Tuesday, August 11, 2009

Our Big News

We're expecting!

Tuesday, July 28, 2009

It's almost midnight. I've been lying in bed for an hour now and should have been asleep a long time ago. Today was a great day, so I am surprised that tonight as I lay in bed my mind wandered to the "what if" area. That is a forbidden area that I try to not visit very frequently No good ever seems to come of it. It always ends the same; a box of tissues and me asking the same questions that God has already been so gracious to answer for me, even though He wasn't required to. As soon as I see myself heading in that direction I always try to change the course. But tonight my mind wandered there slowly, decieving my heart in the process, and before I knew it I was lying there missing Treyson more than I have in months. I am at peace with all aspects of Treyson's story, and the majority of the time I see his life as a special and unique gift from God, and inspite of the outcome, he was a blessing that I was so unworthy to have received.

But tonight I feel greedy. I know, that given the opportunity, Treyson wouldn't change the outcome of his life. He is perfect and living in perfection with Jesus at this very moment. He wouldn't come back here, even if he could. But tonight I want to change things. I want him back. I want to hold him. I want him here. Now.

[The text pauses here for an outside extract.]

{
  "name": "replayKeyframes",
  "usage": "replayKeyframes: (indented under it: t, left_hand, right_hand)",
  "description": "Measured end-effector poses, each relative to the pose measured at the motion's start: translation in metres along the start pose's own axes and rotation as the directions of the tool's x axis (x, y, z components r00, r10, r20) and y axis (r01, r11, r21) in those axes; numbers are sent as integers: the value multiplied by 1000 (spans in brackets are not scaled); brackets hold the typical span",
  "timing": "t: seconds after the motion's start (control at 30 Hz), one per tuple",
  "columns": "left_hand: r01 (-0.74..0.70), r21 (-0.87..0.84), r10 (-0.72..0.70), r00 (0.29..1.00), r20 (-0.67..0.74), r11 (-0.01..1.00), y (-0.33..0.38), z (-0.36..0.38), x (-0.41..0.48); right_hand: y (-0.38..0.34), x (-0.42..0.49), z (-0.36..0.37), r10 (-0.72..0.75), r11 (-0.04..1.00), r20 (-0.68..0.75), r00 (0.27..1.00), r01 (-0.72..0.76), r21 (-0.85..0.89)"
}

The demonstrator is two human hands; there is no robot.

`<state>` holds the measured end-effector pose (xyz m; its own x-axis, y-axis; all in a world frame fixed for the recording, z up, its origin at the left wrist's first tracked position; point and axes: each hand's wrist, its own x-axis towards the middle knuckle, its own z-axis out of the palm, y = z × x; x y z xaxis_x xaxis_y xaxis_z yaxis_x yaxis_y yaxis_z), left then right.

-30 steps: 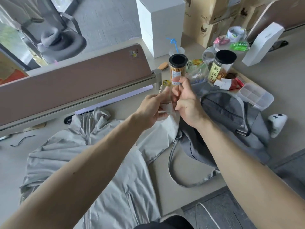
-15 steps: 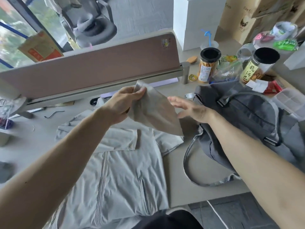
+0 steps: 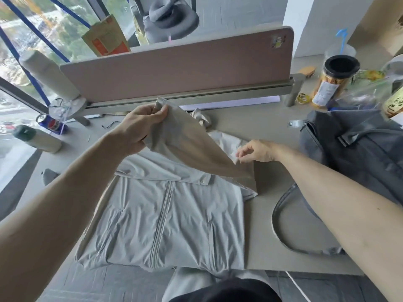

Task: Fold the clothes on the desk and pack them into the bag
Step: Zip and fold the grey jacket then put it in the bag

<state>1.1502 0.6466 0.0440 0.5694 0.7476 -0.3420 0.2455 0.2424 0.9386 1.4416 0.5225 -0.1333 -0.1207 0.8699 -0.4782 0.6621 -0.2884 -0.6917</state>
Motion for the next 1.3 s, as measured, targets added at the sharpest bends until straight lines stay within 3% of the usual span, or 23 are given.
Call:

He would be 13 months old right now if he were still alive. Just starting to walk and talk and discover the world in a whole new way. I feel cheated that I'm not getting to experience this. I'm not getting to watch him learn and grow. I'm not getting to love him here on earth like I feel like I should. I know that God doesn't make mistakes, and I in no way do I think that He is to blame. I just really really miss my baby. I would give anything to be able to hold him again, even for just a minute, and tonight it is breaking my heart that I can't.